Ellagitannin punicalagin disrupts the pathways related to bacterial growth and affects multiple pattern recognition receptor signaling by acting as a selective histone deacetylase inhibitor

Authors: LIU, F - Zhengzhou University; Smith, Allen; Wang, Thomas - Tom; Pham, Quynhchi; YANG, H - Zhengzhou University; Li, Robert

Submitted to: Journal of Agricultural and Food Chemistry
Publication Type: Peer Reviewed Journal
Publication Acceptance Date: 2/24/2023
Publication Date: 3/14/2023
Citation: Liu, F., Smith, A.D., Wang, T.T., Pham, Q., Yang, H., Li, R.W. 2023. Ellagitannin punicalagin disrupts the pathways related to bacterial growth and affects multiple pattern recognition receptor signaling by acting as a selective histone deacetylase inhibitor. Journal of Agricultural and Food Chemistry. 71(12):5016-5026. https://doi.org/10.1021/acs.jafc.2c08738.
DOI: https://doi.org/10.1021/acs.jafc.2c08738

Interpretive Summary: As a key polyphenol and ellagitannin abundant in pomegranate, punicalagin possess wide-ranging biological activities, including antimicrobial and antiparasitic properties. However, the mechanisms underlying these biological activities are poorly understood. The extent of punicalagin regulates the global gene expression and cellular metabolome in both eukaryotic and bacterial cells have not been systematically evaluated. In this study, we adopted an innovative bioinformatic analysis in multiple cell types to understand biological processes via which punicalagin exerts its biological function. Our findings suggest that punicalagin acts as a potent selective histone deacetylase inhibitor, which can facilitate the development of its potential application in managing gastrointestinal disorders.

Technical Abstract: Punicalagin (PA) is a key ellagitannin abundant in pomegranate with wide-ranging biological activities. In this study, we examined the biological processes via which PA regulated bacterial growth and inflammation in human cells using multi-omics and molecular docking approaches.

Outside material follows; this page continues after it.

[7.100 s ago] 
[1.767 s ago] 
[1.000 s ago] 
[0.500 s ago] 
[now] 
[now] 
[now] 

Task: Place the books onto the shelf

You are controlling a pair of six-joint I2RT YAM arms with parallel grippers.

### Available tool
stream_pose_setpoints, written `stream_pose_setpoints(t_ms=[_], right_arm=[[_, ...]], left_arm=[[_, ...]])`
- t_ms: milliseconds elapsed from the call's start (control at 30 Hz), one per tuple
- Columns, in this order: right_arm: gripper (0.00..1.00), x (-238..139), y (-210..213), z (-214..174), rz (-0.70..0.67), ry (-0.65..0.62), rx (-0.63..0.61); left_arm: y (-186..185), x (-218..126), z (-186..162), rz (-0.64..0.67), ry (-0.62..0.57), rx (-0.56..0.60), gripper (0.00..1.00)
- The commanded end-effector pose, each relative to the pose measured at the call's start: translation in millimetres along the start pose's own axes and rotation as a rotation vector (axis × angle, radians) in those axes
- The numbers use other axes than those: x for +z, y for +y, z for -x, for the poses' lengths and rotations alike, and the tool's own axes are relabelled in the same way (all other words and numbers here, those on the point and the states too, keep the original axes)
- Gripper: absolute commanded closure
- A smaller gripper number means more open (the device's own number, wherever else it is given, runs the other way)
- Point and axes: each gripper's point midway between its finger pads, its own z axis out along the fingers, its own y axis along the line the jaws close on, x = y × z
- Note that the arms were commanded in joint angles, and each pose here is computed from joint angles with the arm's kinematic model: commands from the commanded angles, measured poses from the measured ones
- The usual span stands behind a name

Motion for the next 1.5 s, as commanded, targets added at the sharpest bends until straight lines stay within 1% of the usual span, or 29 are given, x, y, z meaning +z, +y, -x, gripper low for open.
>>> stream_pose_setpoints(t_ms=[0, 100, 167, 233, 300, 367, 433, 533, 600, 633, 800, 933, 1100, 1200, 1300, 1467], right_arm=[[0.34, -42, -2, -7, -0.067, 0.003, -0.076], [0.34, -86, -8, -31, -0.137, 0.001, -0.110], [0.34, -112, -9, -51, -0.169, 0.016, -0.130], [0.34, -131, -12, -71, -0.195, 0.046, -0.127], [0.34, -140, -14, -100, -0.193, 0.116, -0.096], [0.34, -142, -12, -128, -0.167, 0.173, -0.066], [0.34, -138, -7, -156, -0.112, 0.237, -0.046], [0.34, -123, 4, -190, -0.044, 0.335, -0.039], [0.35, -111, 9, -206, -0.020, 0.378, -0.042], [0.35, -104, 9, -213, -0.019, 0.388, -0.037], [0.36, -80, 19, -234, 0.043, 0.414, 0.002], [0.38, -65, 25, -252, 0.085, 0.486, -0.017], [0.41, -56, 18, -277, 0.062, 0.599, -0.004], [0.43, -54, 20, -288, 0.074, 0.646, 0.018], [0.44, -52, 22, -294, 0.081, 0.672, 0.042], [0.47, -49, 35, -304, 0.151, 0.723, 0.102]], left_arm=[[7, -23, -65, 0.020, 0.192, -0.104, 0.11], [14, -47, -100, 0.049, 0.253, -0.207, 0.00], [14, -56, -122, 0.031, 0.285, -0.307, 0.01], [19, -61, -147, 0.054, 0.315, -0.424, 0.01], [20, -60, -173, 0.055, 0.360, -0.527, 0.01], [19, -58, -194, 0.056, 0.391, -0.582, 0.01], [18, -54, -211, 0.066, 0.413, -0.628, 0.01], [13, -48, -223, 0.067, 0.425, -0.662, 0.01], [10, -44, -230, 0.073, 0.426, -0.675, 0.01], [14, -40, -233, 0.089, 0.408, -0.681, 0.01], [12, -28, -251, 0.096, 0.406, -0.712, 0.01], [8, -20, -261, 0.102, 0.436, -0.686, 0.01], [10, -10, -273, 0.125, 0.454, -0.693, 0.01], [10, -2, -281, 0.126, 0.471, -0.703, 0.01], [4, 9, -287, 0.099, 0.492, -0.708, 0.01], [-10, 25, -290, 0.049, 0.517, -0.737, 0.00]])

PA promoted macrophage mediated bacterial killing and inhibited the growth of Citrobacter rodentium by inducing a distinct metabolome pattern. PA acted as a selective regulator of histone deacetylases (HDAC) and affected 37 pathways in human macrophages, including signaling mediated by pattern recognition receptors, Toll-like, NOD-like, and RIG-I-like. In silico simulation shows that PA can bind with high affinity to HDAC7. PA downregulated HDAC7 at both mRNA and protein levels in human enterocytes and resulted in a net reduction in histone 3 lysine 27 acetylation. Our findings provided strong evidence that PA exerts its biological effects via multiple pathways, which can be exploited in developing this bioactive food ingredient for disease management.